The car would later find itself in the Sbarro Museum before getting into the collections of two subsequent owners. The car shows up for sale every now and then, but it’s noted that the current owner’s had the car for four years now. None of the owners have driven the car very far, covering a total distance of around 30,000 kilometers, or 19,000 miles since the car was built.
As of publishing, the Bring a Trailer auction is sitting at $62,500 with seven days to go. This is the car’s second appearance on the platform.
Back in 2018, Bring a Trailer found this car for sale on eBay and wrote about the Sbarro on the BAT blog. So, this car is well-traveled and was seemingly cherished, too. The other good news is that this car is also road legal, which you can’t say about all one-offs.
The Super Eight is just one example of the genius that is the mind of Franco Sbarro. Love ’em or hate ’em, the car world is a better place for Sbarro’s designs existing. Now, do any of you want to go in on a group buy?
(Images: CarJager, unless otherwise noted.)
“Sbarro has rented a slice of the show floor”
I love this pun even if it wasn’t intended
This car is at $110K with 5 days still to go…
Hmmm…you are referencing two different vehicles, first 308 GTB (that matches with information on the super eight found otherwise) but then later 308 GT4 (earlier than the GTB). The engine has quattrovalvole stamped on the intake plenum, so it very likely is a 240 HP european version of the fuel injected kind (without cats 😉 the references to carburated iterations having 255 HP (or even 260) are ….let’s say “optimistic”.
Good lord, that stereo is insane. As is the rest of it. Me likey.
yeah there was a time when they flirted with “rack mount” car units with individual components. They were also huge in the home market at the time, the ultimate being a massive Pioneer set up..
https://www.soundsgoodtomehouston.com/pioneerrack.htm
I remember drooling over it in 1981 or 82, in the American Express catalog, the same one that had the 28k gold DeLorean
That is fabulous. I have an old Pioneer amp from the late 70s. It still has the receipt on the bottom. It cost 299 pounds, which was a months fairly decent wages back then. It has a shit ton of inputs, and still sounds great. I love it.
Those are genuinely great units. Nostalgia aside..
Up to 80K as of now. Wow.
The whole car is glorious, but that Clarion stack gives me a certain kind of feelings
That Clarion stack is 80s awesome!
I’m still seeing it deliver pies for CosaNostra Pizza, though.
Eighties tail lights! Are they lifted from a Renault Fuego?
Opel Ascona C (1981–1988)…
Thank you!
I love everything about this thing. 80s beauty at its best…
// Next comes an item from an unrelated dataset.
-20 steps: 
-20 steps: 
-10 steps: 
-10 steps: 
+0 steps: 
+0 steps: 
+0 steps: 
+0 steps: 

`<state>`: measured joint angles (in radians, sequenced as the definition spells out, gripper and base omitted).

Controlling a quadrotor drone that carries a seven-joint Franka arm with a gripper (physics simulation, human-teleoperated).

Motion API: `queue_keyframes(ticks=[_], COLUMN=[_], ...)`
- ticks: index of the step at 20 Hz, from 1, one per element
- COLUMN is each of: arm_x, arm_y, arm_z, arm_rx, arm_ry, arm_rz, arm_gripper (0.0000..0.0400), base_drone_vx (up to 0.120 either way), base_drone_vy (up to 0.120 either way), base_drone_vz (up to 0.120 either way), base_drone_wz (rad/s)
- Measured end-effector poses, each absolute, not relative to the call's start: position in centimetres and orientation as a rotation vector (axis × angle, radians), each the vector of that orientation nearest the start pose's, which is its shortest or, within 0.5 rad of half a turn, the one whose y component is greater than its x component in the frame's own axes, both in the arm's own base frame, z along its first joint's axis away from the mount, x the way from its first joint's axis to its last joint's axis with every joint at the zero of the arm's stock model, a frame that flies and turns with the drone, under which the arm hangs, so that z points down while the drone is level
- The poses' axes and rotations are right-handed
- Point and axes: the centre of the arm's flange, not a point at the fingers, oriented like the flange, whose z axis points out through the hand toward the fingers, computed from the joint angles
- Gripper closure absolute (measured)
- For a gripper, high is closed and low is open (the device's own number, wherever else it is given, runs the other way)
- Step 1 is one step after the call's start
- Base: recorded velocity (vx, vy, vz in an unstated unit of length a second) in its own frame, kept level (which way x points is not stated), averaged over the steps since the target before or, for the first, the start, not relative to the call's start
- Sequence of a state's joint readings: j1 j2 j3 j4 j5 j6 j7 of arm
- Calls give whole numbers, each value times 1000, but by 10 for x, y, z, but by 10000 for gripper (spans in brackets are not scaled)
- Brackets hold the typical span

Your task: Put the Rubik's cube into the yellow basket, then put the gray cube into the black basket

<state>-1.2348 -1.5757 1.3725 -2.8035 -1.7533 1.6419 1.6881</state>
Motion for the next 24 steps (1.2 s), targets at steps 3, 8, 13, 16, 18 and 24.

This is a great article. I had heard of Sbarro before, but didn’t know his history. It’s probably worthy of a deeper dive!
Also: the price for that car doesn’t seem so ridiculous. I mean, it’s more than I have to my name, but possibly not beyond the realms of possibility for another mortal. Though, now I’ve copped there’s a whole week to go on the auction so… yeah, maybe not.
If you every visit France, that Sbarro museum is pretty crazy. And if you have a years or two to spend, you can apply to the Sbarro design school and build a crazy one-off continuing his legacy.
Fun fact: my engineering school bought the Sbarro school and is now surfing on its name
Being mid engine makes it look like prettier Metro 6R4. Thank dog it doesn’t have those awful hubless wheels. They were OK once but have become cliche, and make the world’s stupidest bicycles.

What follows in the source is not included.